RAW DATA:
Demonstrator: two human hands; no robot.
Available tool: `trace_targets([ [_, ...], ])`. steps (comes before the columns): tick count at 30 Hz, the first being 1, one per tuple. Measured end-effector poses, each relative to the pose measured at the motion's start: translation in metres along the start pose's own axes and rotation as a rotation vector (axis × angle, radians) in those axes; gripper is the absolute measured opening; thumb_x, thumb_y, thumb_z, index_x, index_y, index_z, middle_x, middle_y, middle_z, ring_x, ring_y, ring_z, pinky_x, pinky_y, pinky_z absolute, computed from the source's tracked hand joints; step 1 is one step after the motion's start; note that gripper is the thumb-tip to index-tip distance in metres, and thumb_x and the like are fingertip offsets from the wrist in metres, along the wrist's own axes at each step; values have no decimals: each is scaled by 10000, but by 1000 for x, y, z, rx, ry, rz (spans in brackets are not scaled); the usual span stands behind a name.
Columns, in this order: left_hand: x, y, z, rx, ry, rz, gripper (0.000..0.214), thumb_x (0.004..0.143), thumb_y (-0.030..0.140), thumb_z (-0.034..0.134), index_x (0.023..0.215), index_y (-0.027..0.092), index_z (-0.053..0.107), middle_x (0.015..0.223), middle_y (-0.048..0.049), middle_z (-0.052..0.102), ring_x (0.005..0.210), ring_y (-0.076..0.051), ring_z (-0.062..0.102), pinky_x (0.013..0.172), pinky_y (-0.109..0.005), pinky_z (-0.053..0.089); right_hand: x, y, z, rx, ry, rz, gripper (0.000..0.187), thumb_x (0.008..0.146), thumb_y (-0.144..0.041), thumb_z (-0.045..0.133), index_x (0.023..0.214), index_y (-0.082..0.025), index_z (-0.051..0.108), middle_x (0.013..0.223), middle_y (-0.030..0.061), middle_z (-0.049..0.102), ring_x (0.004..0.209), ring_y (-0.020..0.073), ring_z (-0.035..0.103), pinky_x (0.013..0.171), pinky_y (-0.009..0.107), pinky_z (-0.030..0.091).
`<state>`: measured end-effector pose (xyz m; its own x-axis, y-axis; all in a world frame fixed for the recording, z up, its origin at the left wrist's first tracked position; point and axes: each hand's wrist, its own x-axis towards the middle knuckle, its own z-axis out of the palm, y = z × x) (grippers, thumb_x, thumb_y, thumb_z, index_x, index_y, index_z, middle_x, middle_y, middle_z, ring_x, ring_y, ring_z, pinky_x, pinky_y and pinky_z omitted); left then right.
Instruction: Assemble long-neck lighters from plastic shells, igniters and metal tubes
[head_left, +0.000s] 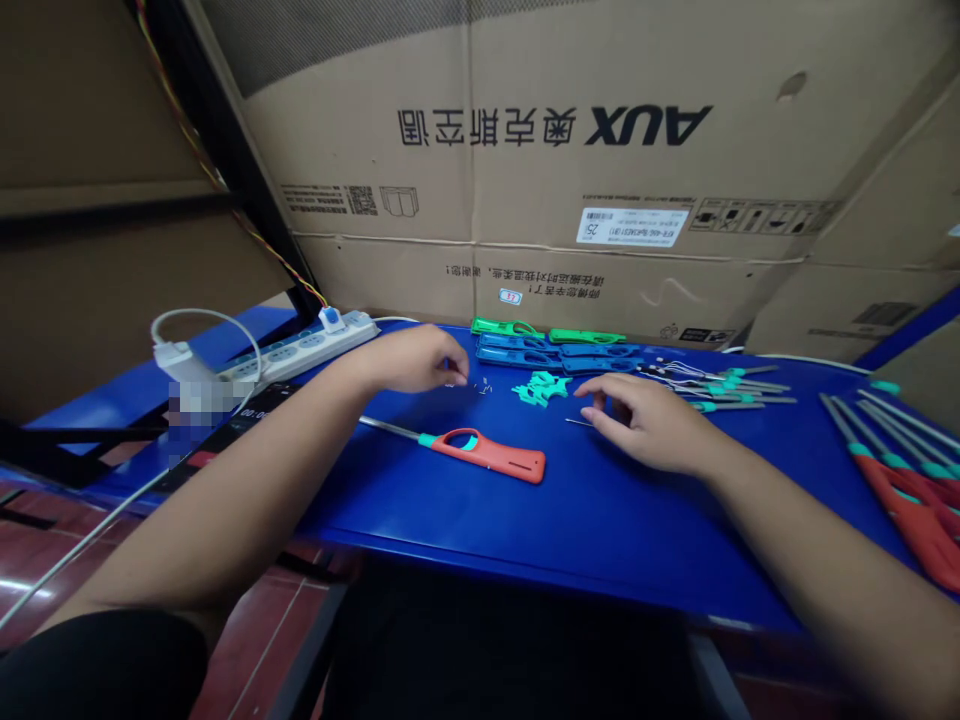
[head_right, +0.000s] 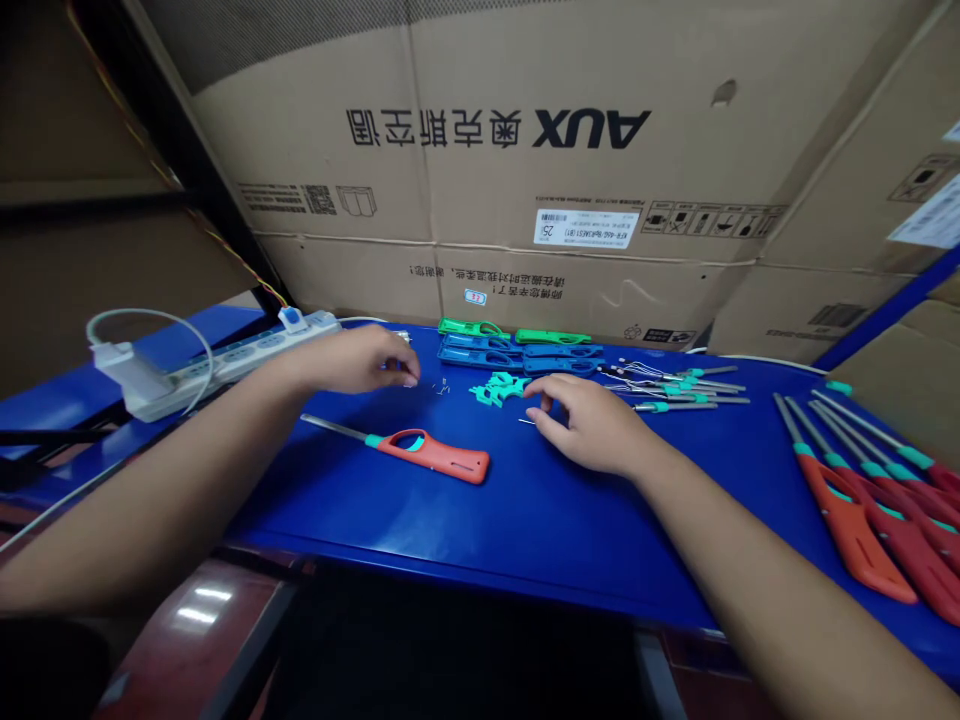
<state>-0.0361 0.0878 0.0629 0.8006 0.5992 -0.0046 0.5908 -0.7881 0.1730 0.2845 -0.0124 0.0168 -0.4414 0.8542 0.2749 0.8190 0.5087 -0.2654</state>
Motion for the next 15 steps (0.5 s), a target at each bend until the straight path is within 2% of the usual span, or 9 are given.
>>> trace_targets([
  [2,4,-10,3,37,99,-139,141,824,235,638,897,197,753,839,-6,738,737,-130,640,671,-213,406,1,2,2,19,3,13,263,929,-348,545,1140,-221,636,964,58,693,818,194,636,693,310,482],
  [4,10,-15,12,7,95,-193,151,801,253,657,898,194,756,852,-13,741,753,-139,647,672,-217,409,2,1,4,37,-6,7,257,926,-339,544,1130,-215,641,957,58,696,822,194,638,704,312,484],
  [9,25,-17,36,-1,55,-188,191,788,257,672,949,202,760,899,-21,748,807,-152,661,685,-222,418,1,-3,7,54,-32,9,277,929,-350,541,1153,-221,639,976,57,697,821,193,636,710,324,489],
  [15,27,-15,38,51,43,-106,207,813,237,623,940,240,786,954,-12,772,850,-163,680,742,-232,435,0,-7,6,46,-22,-22,277,923,-329,553,1162,-216,637,985,63,691,842,190,631,728,321,494],
])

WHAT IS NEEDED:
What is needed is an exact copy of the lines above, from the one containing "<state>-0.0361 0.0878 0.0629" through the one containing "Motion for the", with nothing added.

OUTPUT:
<state>-0.0361 0.0878 0.0629 0.8006 0.5992 -0.0046 0.5908 -0.7881 0.1730 0.2845 -0.0124 0.0168 -0.4414 0.8542 0.2749 0.8190 0.5087 -0.2654</state>
Motion for the next 15 steps (0.5 s), a target at each bend until the straight path is within 2% of the usual span, or 9 are given.

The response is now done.